DPS Director Steve McCraw testifies before Texas Senate committee on Uvalde shooting
Editor's note: The Tuesday hearing has ended. You can read about the testimony here.
A special Texas Senate committee is meeting at 9 a.m. Central on Tuesday in response to the Uvalde school shooting that left 19 children and two teachers dead. The agenda for the first meeting says members will discuss school safety, police training and social media.
Steve McCraw, director of the Texas Department of Public Safety, is expected to testify — his first public statements on the shooting since late May, when he cast blame at Uvalde schools police Chief Pete Arredondo for not giving orders sooner to breach the classrooms the gunman was inside.

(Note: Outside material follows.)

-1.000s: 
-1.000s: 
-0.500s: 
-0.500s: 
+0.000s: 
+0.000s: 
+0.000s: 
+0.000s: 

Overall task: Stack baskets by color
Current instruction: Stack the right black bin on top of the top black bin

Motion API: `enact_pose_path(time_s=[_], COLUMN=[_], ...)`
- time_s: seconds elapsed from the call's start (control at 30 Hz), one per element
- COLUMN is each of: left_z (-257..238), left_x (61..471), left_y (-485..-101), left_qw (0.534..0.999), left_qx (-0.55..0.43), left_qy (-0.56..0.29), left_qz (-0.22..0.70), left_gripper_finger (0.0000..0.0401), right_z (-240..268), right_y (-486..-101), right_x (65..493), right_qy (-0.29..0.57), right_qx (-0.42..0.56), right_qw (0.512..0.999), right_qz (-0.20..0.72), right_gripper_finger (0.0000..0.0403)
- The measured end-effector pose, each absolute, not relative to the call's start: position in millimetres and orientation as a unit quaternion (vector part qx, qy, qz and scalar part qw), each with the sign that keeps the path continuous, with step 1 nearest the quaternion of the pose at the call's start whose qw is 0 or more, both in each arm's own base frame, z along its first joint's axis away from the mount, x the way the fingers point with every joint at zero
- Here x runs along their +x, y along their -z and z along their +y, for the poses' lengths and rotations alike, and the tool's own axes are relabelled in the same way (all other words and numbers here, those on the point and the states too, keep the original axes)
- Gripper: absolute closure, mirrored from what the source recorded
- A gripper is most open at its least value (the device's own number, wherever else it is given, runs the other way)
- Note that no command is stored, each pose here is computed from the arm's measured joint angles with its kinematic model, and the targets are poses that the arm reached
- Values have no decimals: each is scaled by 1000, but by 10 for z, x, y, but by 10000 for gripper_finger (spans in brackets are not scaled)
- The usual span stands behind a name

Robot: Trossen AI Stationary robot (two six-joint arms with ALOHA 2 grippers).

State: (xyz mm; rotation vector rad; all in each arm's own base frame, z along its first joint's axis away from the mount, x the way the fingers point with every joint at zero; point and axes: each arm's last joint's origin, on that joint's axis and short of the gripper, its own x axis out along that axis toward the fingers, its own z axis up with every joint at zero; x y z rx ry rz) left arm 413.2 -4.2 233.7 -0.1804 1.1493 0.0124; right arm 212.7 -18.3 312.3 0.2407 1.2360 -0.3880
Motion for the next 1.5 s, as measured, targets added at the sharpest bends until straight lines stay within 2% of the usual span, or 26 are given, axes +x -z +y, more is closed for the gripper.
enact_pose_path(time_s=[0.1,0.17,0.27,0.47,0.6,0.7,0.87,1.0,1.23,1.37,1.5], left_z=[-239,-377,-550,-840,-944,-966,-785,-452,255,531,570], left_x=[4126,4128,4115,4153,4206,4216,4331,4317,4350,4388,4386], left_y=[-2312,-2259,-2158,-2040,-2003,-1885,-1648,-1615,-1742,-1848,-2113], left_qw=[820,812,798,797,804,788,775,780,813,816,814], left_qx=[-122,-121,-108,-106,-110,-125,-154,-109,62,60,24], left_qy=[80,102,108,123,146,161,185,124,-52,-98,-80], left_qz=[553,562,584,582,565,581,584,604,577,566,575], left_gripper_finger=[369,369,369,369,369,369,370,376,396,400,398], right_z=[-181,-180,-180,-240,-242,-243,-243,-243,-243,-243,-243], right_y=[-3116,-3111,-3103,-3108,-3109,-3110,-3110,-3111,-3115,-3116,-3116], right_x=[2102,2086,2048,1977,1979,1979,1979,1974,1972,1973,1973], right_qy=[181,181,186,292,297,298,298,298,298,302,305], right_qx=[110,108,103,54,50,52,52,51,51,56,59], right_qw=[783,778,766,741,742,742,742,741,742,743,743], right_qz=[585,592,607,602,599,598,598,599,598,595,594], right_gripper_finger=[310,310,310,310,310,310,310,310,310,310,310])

In addition to McCraw, the list of witnesses testifying include Cullen Grissom, deputy chief at the Texas Commission on Law Enforcement; John Curnutt, assistant director at the Advanced Law Enforcement Rapid Response Training Center; Mike Morath, Texas Education Agency commissioner; and a number of local police chiefs and sheriffs.
Gov. Greg Abbott called on lawmakers to make legislative recommendations in response to the the May mass shooting. The committee comprises eight Republicans and three Democrats. It notably leaves out state Sen. Roland Gutierrez, a Democrat who represents the area and who has been outspoken in his calls for the Legislature to pass gun control measures as a response to the tragedy.
The Texas House has been holding its own investigative committee meetings, targeting the law enforcement response. Those meetings have been held behind closed doors.
The Senate committee hearings, which will start off with meetings Tuesday and Wednesday of this week, will be public.